Bayer Pharmaceuticals helped develop chlorine chemical gas for Germany in WWI and utilized slave labor, experimenting on Auschwitz prisoner often to fatal results in WWII.

When chlorine gas reacts with sodium bromide?

Mixing household bleach with urine can form poisonous chlorine gas as well as hydrazine which can ignite from rust

Mixing bleach and vinegar produces Chlorine gas which could kill you if produced in a poorly ventilated room

About Nobel-prize winning Fritz Haber, a German Jew who developed the first chemical weapon chlorine gas, which he would later witness being used to kill countless people.

In 1945 a German U-boat was bombed by Allied forces after the captain flushed the sub's toilet which malfunctioned and flooded the battery room, filling the sub with chlorine gas. The captain was forced to surface the sub and give away their position.

The siege of Osowiec Fort, where Germans shelled the fort with chlorine gas, and stormed it with 7k men, only to find the remaining 60 Russians, uniforms bloody from chemical burns and lung tissue. The entire German force retreated as the 'undead' defenders charged them with their bayonets.

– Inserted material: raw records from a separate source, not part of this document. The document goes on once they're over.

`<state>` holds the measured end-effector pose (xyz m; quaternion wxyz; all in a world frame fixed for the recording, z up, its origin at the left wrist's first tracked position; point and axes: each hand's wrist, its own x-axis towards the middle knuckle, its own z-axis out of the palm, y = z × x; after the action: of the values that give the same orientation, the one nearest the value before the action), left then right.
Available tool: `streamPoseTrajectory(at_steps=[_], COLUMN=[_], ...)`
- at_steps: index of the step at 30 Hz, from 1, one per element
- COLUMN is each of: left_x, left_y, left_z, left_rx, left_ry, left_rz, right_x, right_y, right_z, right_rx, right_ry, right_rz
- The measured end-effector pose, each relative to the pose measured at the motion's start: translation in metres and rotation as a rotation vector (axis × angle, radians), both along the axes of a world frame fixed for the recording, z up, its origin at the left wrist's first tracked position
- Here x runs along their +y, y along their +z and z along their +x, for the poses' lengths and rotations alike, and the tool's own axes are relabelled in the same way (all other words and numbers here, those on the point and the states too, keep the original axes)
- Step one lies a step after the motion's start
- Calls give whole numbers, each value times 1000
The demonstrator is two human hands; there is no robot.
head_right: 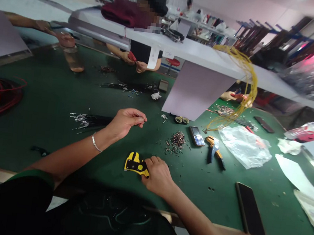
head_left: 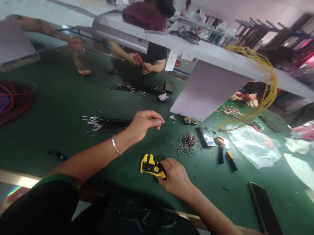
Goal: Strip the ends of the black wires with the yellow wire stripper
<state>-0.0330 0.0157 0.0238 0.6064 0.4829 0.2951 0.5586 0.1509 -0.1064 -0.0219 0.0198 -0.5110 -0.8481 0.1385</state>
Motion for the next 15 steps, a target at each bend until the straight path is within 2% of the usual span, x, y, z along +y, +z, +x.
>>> streamPoseTrajectory(at_steps=[4,9,12,15], left_x=[-2,-18,-26,-29], left_y=[3,17,20,19], left_z=[0,5,6,5], left_rx=[-2,54,106,187], left_ry=[-11,-19,-20,-23], left_rz=[29,85,134,203], right_x=[-5,-11,-8,0], right_y=[9,18,21,31], right_z=[-10,-13,-9,-4], right_rx=[-91,-80,168,701], right_ry=[-26,-49,-161,-346], right_rz=[-38,-68,-72,-115])
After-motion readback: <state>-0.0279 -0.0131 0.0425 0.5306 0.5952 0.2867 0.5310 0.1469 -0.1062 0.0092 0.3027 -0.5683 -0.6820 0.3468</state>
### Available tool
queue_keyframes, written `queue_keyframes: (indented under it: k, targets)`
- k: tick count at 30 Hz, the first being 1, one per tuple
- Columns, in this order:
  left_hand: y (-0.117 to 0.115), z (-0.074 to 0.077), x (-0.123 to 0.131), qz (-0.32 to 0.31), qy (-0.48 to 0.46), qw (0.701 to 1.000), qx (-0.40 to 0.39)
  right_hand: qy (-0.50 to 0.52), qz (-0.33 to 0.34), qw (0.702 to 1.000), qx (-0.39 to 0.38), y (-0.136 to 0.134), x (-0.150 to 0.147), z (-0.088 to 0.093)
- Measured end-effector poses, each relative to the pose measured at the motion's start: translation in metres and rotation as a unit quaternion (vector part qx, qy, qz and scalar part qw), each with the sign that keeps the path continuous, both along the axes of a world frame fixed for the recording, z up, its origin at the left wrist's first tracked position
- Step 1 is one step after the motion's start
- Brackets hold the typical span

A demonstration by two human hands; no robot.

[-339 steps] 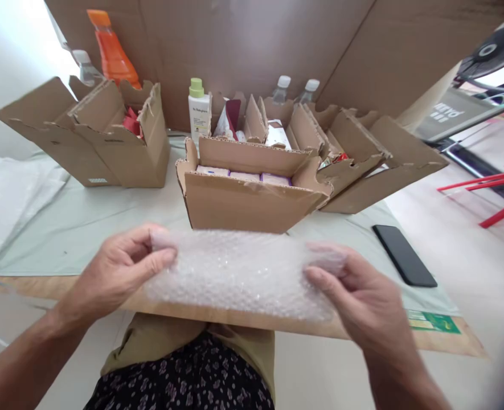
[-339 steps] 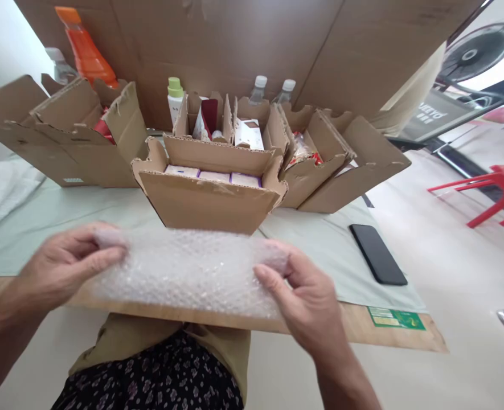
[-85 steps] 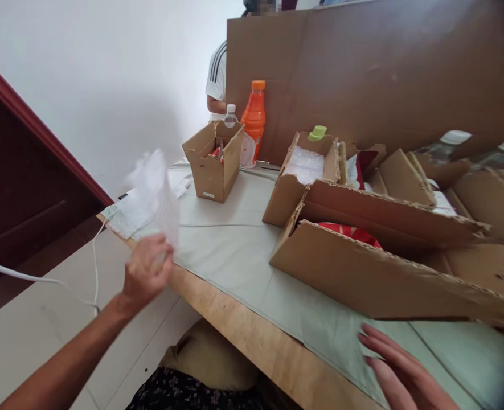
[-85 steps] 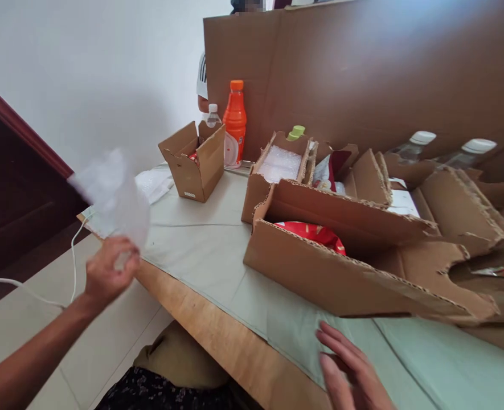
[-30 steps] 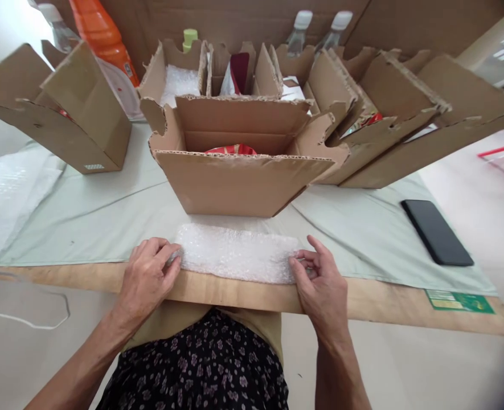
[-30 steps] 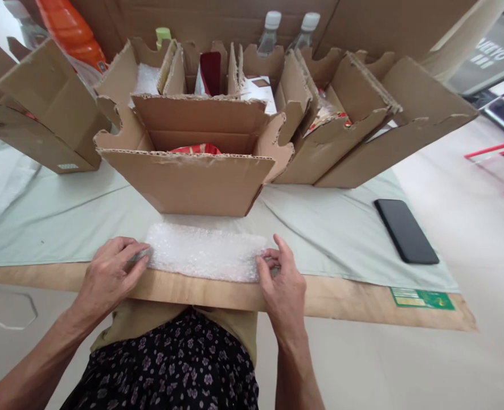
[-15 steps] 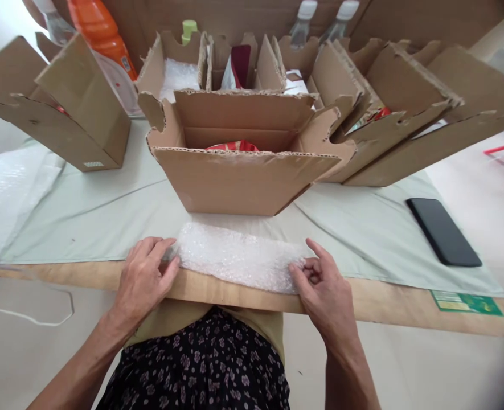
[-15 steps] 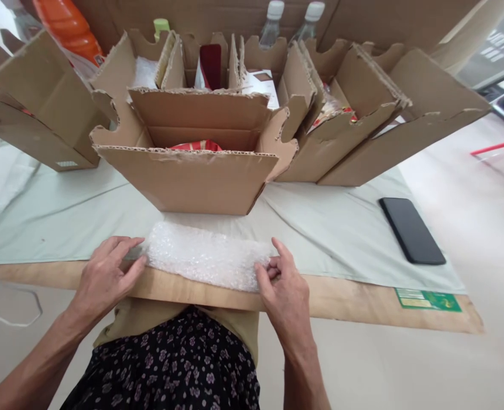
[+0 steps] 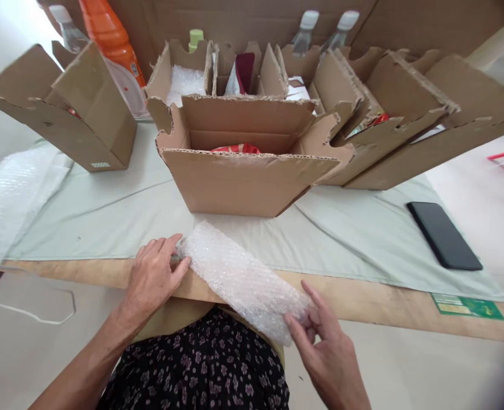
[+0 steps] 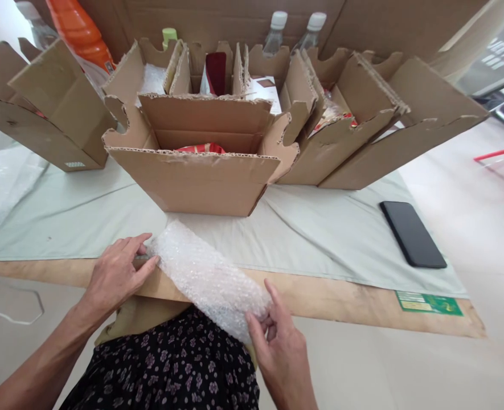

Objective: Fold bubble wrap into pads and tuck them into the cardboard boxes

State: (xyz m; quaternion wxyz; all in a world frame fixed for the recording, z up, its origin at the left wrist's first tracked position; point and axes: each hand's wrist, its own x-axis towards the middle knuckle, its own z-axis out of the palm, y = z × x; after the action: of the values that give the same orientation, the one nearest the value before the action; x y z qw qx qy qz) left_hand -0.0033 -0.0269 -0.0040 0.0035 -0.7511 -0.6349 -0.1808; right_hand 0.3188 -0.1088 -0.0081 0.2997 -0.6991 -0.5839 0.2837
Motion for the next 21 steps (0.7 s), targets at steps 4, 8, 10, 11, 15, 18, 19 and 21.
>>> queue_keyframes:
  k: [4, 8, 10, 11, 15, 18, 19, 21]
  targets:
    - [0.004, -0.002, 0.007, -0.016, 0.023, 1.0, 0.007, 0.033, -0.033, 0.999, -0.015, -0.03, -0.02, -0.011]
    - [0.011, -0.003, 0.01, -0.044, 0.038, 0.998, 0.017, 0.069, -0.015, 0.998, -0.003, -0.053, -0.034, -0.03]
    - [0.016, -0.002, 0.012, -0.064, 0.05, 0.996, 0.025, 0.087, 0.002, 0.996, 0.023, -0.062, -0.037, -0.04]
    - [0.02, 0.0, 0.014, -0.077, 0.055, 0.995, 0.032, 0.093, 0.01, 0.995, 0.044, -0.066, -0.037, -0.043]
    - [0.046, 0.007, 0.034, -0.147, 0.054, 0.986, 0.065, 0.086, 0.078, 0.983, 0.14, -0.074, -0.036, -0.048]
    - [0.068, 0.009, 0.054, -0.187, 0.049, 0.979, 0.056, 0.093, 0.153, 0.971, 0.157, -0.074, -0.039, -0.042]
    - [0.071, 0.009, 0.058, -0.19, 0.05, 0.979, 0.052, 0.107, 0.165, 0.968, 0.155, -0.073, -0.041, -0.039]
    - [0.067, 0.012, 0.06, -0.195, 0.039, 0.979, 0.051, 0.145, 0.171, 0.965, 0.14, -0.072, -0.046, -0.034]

How chlorine gas is produced?

In 2013, a Jägermeister-sponsored party went awry, when the staff threw liquid nitrogen into the pool to create smoke. The nitrogen reacted with the chlorine, creating a poisonous gas. 9 partygoers were hospitalized, including one who fell into a coma.

Your "classic pool smell" is not chlorine, but the gas produced when pee mixes with it.

The Jewish inventor of the Haber Process, the process used to synthesize ammonia from nitrogen and hydrogen, also invented chlorine gas for gassing allied troops in WW1, and zyclon a, which the Nazis used in their gas chambers.

Mixing bleach and ammonia doesn't actually make mustard gas, it makes chlorine gas

Mixing urine and house hold bleach creates chlorine gas. The same poison gas developed by the Germans for WW1.

This is our collection of basic interesting facts about Chlorine Gas. The fact lists are intended for research in school, for college students or just to feed your brain with new realities. Possible use cases are in quizzes, differences, riddles, homework facts legend, cover facts, and many more. Whatever your case, learn the truth of the matter why is Chlorine Gas so important!